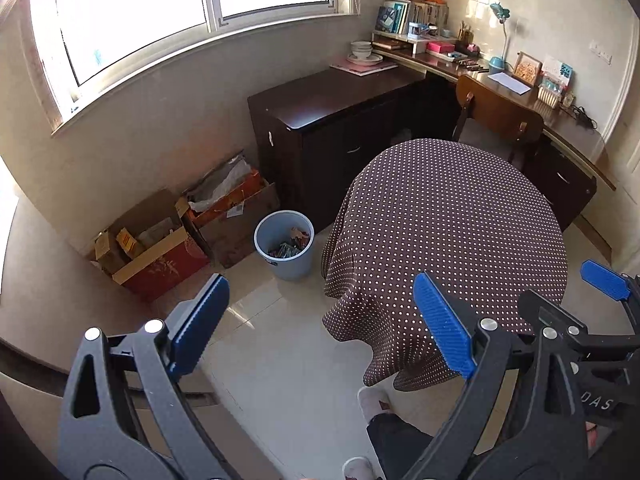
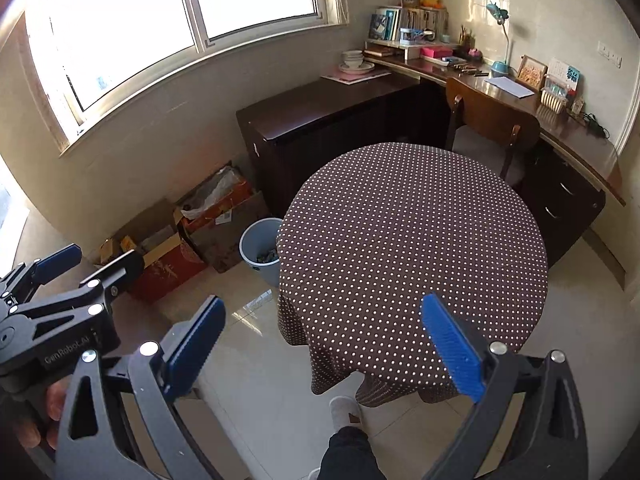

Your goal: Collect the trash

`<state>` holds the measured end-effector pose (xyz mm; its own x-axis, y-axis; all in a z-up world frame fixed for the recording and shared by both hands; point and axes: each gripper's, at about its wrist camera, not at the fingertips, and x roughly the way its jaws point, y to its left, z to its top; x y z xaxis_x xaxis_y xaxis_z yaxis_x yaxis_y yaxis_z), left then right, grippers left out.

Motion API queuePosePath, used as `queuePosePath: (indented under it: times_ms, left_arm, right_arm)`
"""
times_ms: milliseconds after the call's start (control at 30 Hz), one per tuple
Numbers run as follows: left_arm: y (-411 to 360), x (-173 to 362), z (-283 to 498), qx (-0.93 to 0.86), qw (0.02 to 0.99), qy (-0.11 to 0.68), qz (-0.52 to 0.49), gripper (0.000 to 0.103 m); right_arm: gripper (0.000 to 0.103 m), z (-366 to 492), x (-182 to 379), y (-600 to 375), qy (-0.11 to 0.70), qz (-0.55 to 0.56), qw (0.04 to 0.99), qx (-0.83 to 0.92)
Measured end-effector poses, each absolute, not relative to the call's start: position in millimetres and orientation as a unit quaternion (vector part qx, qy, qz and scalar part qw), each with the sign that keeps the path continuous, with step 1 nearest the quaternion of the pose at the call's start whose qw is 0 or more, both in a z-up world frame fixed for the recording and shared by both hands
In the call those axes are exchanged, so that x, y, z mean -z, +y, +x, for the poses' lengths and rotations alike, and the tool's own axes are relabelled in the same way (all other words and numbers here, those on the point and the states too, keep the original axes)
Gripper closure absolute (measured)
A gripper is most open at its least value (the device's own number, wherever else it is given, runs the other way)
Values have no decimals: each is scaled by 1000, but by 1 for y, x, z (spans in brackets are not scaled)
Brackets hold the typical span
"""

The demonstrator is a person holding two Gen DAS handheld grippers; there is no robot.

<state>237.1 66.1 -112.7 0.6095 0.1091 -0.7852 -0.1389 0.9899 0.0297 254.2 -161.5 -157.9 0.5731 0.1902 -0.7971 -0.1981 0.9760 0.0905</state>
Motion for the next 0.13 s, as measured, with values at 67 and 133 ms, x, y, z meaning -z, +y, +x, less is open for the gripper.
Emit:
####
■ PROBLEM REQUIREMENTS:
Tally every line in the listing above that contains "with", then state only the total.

■ OUTPUT:
2